Bethan Vincent, Founder of York Guild of Entrepreneurs and Host of ‘The Brave’ Podcast
York Guild of Entrepreneurs is an association of entrepreneurs that strive to unite and promote business users across York. The Brave Podcast features stories of resilience, overcoming challenges and dealing with the overwhelming complexity of the modern world.
‘The Life of Elizabeth I’ by Alison Weir
It’s a bit of a left-field answer but ‘The Life of Elizabeth I‘ by Alison Weir influenced me from about the age of 18. The book sheds life on the private life of Elizabeth I and how she constructed her identity/managed her reputation throughout a life of war, intrigue and scandal. Alongside igniting my love of History before university, the book also contains a number of lessons on brand/reputation management. Elizabeth was a skilled marketeer who was able to construct an enduring brand that fused together the feminine image of the virgin queen alongside portraying masculine traits that ensured her subjects accepted her rule. She was also an extremely good (if not infuriating) negotiator who managed to keep princes on tenterhooks for her hand in marriage for decades, all in order to secure stability for a protestant nation potentially vulnerable to attack by nearby Catholic states.
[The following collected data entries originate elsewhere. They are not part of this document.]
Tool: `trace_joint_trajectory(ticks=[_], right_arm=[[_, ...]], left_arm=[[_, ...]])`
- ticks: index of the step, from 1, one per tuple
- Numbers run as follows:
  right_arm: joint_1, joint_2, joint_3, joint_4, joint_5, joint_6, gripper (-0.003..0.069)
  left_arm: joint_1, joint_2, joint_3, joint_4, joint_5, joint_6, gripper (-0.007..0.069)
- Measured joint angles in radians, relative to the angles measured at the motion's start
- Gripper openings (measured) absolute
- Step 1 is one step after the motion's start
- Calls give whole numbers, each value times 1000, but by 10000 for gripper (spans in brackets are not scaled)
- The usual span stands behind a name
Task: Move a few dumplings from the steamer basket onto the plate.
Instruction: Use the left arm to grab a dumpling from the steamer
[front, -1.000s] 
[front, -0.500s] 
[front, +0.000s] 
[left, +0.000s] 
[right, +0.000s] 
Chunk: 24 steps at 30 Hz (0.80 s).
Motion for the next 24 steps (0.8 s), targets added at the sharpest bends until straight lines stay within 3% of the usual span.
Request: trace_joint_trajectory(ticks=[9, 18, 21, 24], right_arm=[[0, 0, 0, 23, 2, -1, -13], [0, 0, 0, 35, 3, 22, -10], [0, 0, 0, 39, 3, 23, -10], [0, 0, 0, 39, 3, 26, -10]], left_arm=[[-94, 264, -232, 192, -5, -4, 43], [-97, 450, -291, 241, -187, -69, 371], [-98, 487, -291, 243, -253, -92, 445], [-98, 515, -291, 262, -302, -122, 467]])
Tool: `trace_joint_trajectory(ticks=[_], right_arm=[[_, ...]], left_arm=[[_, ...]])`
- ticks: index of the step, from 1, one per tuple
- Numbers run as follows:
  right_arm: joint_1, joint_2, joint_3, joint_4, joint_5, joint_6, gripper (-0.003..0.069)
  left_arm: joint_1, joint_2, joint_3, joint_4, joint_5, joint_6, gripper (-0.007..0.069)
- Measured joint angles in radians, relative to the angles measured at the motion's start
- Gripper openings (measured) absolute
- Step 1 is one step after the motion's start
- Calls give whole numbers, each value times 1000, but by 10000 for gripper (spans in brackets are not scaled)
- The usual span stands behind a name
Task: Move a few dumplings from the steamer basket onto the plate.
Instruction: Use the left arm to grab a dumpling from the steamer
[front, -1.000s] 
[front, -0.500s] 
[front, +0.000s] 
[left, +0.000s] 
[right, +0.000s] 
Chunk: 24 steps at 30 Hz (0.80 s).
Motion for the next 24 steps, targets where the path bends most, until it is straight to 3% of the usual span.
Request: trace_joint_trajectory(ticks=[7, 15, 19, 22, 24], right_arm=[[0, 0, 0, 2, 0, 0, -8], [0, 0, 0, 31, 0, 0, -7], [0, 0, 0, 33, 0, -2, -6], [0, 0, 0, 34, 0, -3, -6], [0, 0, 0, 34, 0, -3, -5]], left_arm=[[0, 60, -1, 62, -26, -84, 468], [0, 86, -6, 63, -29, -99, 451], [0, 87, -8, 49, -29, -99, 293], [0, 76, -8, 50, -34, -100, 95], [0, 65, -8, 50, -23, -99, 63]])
Even today, with all our tech and digital infrastructure, we can learn a lot from Elizabeth’s story on how to thrive in uncertain times, build brands that last for centuries and negotiate complex political/social waters.
I really appreciate everyone taking the time to share their recommendations. Compiling this post has certainly inspired me on a day when I needed some, and has added more books to my reading list. As a huge fan of climbing documentaries, adventure and entrepreneurs, I can’t wait to read ‘Let My People Go Surfing’ by Yvon Chouinard, who actually features in one of my favourite documentary’s ‘Valley Uprising’.